Salvatore Morana started at the GM plant in 1978 and two years later moved over to the Mark engine line, a forerunner of the L18. He quickly heard rumors of the Mark’s imminent demise.
“The first thing my (work) partner said was, ‘You better get off this line,’?” said Morana, now president of United Auto Workers Local 774.
“I’m sad to see it go,” Morana said. “I just hope it gives us an opportunity for more space for new work.”
Finch said the big-block V-8s had a rich history within GM. They were used in vehicles including the Corvair, the Corvette (for a time) and the Impala. They also helped build the automaker’s name outside the company, since the engines were used by non-GM customers in pumps, power generation and powerboats. That external loyalty was a key to the big block V-8s’ lasting success.
“Our customers just loved this product so much, they wouldn’t let it die,” Finch said.
Guests watched a video slide show celebrating V-8 engine lines at Tonawanda through the years, set to Bruce Springsteen’s “Born to Run.” Mixed with images of the engines were pictures of employees marking milestones along the way.
“A lot of history,” Finch said afterward. “But the most important thing is, a lot of great people have come through these doors and participated.”
In the crowd was Donald L. Rust, the Tonawanda plant manager from 1983 to 1996. He called Tonawanda the best of the six GM plants he worked in.
“There is no workforce like this one here,” Rust said. “There’s nothing they can’t do.”
The big block V-8s were vital to the plant’s endurance over the years, he said. And the engines’ versatility and power were the reason production of them “just kept going and going.”
“I used to tell people, if you wanted an engine that could pull your house trailer up Pike’s Peak, this was it,” Rust said.
He also experienced the V-8’s power while riding in a powerboat. “We passed an airplane that was overhead down in Florida,” Rust said.
The L18 began production in Tonawanda a decade ago and was used recently in the Chevrolet Kodiak and GMC TopKick.
When GM said last June the L18 would be eliminated by year’s end, the announcement triggered another show of devotion to the product. Some customers ordered two years’ worth of L18s, to put on the shelf for future use, Finch said.

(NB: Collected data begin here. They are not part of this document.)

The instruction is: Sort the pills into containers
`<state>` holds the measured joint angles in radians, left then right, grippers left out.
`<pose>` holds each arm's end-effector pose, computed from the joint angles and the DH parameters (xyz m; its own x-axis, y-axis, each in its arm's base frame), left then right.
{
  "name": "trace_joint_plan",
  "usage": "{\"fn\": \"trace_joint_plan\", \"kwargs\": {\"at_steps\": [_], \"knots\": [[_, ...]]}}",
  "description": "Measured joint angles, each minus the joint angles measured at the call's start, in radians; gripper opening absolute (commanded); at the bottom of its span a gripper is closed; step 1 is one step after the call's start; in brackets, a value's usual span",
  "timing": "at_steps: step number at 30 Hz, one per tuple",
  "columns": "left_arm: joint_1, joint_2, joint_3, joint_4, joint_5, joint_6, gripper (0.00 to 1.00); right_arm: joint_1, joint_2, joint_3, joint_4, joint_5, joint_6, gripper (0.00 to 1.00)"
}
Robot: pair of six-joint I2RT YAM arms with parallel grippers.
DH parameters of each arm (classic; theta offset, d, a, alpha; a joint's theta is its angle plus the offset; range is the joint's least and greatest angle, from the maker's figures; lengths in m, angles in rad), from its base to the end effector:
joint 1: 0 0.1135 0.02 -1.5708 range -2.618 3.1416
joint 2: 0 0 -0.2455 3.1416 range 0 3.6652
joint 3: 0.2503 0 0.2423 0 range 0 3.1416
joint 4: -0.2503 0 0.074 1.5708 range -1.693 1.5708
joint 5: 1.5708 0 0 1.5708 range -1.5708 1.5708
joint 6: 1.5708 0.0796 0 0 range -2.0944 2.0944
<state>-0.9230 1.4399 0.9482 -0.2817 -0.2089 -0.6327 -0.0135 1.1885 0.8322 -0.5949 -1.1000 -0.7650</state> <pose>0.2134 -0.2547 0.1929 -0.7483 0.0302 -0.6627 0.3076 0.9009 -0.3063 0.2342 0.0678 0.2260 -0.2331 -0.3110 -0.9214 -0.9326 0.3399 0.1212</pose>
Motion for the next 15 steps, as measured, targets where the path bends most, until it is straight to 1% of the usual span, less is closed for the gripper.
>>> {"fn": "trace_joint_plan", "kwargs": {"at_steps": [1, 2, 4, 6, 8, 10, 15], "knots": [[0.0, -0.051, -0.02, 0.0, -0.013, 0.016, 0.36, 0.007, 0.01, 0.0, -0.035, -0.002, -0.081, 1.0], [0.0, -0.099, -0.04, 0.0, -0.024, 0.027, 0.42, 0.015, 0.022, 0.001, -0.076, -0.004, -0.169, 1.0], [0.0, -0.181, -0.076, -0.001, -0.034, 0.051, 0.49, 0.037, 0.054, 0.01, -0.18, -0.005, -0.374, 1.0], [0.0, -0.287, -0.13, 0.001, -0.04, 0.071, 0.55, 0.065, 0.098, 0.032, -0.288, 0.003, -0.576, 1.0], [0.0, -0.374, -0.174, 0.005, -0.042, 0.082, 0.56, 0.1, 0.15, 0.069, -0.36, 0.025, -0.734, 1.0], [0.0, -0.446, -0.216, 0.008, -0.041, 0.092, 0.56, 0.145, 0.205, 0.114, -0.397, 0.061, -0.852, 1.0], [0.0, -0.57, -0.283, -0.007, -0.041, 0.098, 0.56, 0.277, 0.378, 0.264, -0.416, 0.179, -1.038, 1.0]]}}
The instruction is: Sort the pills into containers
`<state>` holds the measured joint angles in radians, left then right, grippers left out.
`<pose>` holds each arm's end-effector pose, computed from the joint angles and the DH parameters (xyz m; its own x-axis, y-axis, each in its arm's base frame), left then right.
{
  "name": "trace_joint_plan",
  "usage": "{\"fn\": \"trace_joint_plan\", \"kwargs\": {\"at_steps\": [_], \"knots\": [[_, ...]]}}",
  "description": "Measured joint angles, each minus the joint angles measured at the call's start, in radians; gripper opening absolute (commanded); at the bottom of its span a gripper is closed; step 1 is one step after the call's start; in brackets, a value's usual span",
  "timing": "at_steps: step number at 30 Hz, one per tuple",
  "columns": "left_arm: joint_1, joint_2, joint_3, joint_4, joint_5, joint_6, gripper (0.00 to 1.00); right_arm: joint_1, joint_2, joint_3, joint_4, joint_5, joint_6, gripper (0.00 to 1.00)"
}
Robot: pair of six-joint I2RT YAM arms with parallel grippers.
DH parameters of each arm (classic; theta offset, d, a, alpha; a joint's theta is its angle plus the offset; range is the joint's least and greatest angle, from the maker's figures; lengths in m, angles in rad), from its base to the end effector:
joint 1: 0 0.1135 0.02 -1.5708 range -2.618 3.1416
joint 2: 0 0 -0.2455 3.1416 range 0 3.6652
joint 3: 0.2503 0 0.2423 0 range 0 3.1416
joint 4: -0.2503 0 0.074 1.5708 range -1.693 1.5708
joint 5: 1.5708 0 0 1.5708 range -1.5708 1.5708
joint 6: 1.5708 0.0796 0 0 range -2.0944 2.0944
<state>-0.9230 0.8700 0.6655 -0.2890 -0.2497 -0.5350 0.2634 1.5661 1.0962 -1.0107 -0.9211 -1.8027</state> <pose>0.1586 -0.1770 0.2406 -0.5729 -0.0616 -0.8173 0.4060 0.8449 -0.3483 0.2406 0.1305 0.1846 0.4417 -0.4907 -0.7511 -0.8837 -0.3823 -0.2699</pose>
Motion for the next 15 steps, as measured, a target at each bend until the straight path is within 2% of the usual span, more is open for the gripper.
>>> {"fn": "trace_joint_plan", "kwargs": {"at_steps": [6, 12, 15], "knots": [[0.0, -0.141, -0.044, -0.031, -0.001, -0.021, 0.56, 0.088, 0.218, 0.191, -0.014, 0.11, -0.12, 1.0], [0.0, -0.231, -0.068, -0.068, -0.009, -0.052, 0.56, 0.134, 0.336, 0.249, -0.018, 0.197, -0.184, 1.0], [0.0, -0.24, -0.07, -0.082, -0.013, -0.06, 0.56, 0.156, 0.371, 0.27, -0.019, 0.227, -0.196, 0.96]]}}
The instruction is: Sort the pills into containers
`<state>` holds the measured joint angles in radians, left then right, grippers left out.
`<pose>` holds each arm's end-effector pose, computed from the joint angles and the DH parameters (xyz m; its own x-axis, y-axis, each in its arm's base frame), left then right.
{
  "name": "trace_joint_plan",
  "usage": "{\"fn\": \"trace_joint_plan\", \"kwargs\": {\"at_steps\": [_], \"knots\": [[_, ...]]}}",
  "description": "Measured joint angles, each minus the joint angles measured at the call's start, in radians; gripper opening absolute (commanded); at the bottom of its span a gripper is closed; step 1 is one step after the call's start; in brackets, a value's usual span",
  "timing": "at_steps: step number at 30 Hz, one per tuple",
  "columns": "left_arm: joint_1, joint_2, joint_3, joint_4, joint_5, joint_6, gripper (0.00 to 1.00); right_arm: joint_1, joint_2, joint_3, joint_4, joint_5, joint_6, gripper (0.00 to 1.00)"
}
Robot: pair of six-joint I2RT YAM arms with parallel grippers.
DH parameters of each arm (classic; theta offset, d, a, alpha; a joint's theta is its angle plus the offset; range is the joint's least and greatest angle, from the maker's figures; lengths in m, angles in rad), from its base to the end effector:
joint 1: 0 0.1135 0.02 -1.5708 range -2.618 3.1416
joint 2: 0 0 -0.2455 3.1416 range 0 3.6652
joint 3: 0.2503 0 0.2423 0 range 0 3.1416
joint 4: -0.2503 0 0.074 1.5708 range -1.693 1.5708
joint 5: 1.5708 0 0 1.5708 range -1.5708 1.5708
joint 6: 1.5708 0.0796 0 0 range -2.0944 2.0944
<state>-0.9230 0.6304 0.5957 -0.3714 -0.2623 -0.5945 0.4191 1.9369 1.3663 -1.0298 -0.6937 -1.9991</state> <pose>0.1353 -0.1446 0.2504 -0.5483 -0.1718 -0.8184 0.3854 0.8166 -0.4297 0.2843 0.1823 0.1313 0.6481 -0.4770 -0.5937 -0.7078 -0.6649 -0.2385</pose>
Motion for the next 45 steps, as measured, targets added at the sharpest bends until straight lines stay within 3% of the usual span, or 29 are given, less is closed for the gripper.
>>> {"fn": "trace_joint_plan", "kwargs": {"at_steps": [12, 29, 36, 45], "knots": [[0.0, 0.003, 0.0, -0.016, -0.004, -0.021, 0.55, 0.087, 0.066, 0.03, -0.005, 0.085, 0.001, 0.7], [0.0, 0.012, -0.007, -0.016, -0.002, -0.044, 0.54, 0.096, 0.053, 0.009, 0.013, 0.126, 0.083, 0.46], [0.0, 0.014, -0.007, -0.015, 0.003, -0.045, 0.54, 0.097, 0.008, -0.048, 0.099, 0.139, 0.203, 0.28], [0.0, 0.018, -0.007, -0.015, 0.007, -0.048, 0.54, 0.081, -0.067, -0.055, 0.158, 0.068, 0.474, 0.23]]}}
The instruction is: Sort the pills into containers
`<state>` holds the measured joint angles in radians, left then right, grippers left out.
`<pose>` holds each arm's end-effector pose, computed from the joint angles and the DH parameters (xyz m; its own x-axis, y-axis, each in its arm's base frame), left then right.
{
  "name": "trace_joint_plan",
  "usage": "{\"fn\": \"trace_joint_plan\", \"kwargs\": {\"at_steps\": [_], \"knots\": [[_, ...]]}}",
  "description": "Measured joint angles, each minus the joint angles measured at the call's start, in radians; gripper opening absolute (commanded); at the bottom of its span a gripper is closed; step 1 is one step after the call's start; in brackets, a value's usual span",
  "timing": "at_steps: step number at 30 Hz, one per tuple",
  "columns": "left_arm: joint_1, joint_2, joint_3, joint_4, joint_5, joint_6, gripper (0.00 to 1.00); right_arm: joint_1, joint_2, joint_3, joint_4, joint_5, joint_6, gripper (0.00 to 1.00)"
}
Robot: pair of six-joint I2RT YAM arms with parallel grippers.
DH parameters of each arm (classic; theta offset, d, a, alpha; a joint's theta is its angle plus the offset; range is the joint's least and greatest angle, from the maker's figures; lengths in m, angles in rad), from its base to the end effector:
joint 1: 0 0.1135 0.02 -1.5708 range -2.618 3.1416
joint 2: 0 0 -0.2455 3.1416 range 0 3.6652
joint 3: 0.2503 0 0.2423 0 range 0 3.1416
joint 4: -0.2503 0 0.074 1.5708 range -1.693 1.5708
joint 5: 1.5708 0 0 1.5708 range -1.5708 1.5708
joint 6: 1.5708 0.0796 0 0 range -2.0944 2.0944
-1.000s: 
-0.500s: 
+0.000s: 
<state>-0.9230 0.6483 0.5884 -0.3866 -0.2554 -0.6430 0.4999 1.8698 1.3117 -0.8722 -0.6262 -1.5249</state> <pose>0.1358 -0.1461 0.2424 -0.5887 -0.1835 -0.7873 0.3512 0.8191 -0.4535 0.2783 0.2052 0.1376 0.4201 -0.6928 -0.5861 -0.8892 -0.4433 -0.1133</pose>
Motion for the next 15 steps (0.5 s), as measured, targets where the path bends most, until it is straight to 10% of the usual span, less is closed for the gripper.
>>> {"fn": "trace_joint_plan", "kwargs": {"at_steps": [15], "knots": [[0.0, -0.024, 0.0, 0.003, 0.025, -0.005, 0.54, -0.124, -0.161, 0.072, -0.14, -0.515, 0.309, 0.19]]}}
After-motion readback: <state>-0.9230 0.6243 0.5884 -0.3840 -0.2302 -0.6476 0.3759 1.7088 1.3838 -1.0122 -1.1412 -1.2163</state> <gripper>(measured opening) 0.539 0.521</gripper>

For many workers and retirees, Friday was a time to reflect on their own careers. Robert Coleman, a third-generation GM employee, recalled starting out in 1978 on the plant’s big-block V-8 line.
“Hopefully as this rolls out, someone will come and say, ‘Hey, we have new business to fill this spot,’?” said Coleman, shop chairman of UAW Local 774. Aside from the layoffs, about 50 workers related to L18 work are being absorbed into other areas of the plant, he said.
Under the UAW’s contract with GM, most laid-off hourly workers receive about 70 percent of their total pay after taxes, through a combination of unemployment benefits and supplemental benefits.
Mike Fonti, area manager/ superintendent for the L18 machining, wondered aloud how to possibly say “thank you” to so many GM employees for their work on the big-block engine lines across 51 years.
“You know how to say thank you?” Fonti said. “You put a new line right here.”